The 96 execution units of Gen12 are targeting twice the frame rates of 64 Gen11 EUs. Is that the magic Xe sauce?

Intel GPU cores

Intel’s 10nm Ice Lake processors have only just started making an appearance in today’s laptops, but already we’re seeing benchmarks appear with the next-gen Tiger Lake CPUs front and centre. With 50% extra execution units the Gen12 GPU at the heart of next year’s 10nm processors will reportedly offer twice the current gaming performance of even the Iris Plus silicon providing the gaming grunt of Ice Lake.

The Intel Developer Conference in Tokyo has provided a few more tantalising details about next year’s processor developments and maybe a little extra morsel about the Xe graphics silicon that will finally arrive in 2020. Though the main thrust has been about proving the gaming performance of its 10th Gen Ice Lake, showing the frame rate uplift on the latest esports titles moving from the Gen9.5 to the Gen11 graphics.

For the most part – ignoring CS:GO – you’re looking at gaming performance around the 30fps mark. In itself that’s pretty damned impressive for a low-power 10nm CPU, however ‘extra’ Ice Lake’s Iris Plus graphics silicon is.

According to a report on MyNavi.jp, however, the next generation of integrated Intel graphics will be chasing down the 60fps target, with Tiger Lake attempting to offer twice the gaming pace of Ice Lake. The integrated Gen12 GPU in the next generation of processors may also bear the Intel Xe moniker, and if it’s looking at doubling the frame rate of Gen11 with just another 50% extra execution units inside the GPU then it must surely have something else about it other than just being a bigger version of Ice Lake’s graphics silicon.

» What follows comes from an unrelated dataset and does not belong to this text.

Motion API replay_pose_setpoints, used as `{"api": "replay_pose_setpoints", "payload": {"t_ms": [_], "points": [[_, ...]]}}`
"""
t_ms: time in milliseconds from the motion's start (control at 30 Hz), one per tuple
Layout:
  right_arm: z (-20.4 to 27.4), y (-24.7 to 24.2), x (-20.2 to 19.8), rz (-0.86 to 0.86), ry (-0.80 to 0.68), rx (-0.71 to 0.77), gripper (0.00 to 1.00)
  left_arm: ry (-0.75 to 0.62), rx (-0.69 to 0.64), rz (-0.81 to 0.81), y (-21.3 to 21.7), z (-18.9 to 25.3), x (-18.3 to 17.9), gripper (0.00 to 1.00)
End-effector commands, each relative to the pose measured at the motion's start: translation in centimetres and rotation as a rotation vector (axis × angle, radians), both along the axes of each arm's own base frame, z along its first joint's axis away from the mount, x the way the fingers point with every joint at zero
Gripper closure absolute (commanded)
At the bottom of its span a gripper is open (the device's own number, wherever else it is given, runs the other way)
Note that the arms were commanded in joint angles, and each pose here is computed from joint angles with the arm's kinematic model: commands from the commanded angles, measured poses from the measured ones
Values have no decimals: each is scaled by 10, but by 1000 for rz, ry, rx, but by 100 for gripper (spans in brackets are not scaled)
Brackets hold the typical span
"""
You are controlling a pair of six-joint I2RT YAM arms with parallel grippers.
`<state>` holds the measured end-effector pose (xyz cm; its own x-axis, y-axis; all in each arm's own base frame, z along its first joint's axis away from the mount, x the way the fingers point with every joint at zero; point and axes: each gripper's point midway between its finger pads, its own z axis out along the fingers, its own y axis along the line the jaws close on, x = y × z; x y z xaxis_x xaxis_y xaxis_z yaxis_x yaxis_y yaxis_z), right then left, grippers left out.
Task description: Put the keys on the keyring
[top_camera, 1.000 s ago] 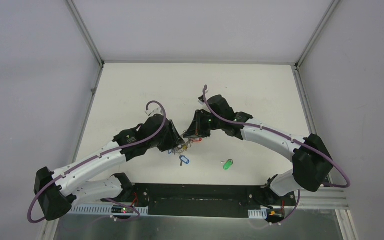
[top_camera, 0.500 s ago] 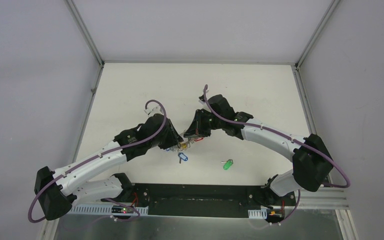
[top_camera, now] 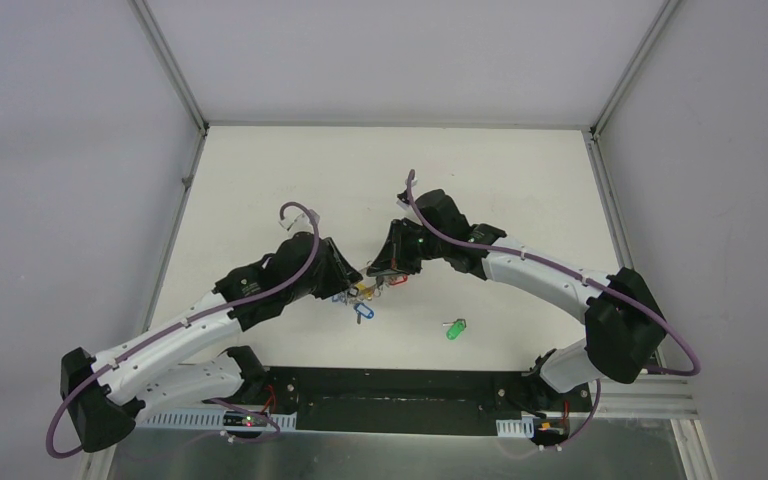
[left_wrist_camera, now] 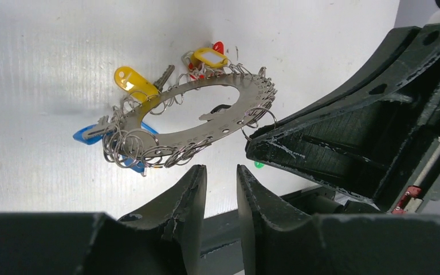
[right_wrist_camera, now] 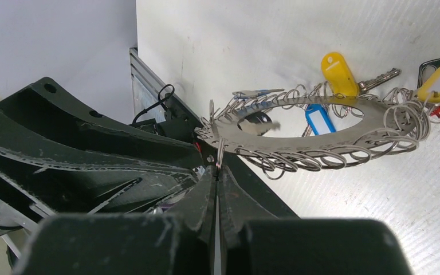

And if the integrated graphics versions of the Xe GPUs are going to be capable of offering 60fps at 1080p, then that bodes well for the discrete parts too.

The Gen12 GPU has already popped up in the CompuBench database, showing a GPU with 96 EUs and a maximum clock speed of 1,000MHz. As usual there’s nothing that can be extrapolated from the entry in terms of performance, but taking the comments from Kenichiro Yasuo, GM of Intel’s engineering division, this should be the silicon offering twice the performance of the 64 EU Ice Lake chips.

Intel Xe graphics roadmap

It is worth mentioning that there might be a little confusion over what’s going to be called Gen12 graphics and what’s actually going to be denoted as an Intel Xe GPU. Intel has previously shown slides presenting its graphics generations shifting from Gen9 to Gen11 and then onto Xe, but the continuing references to Gen12 and separately to Intel Xe do make me wonder whether they might be separate things.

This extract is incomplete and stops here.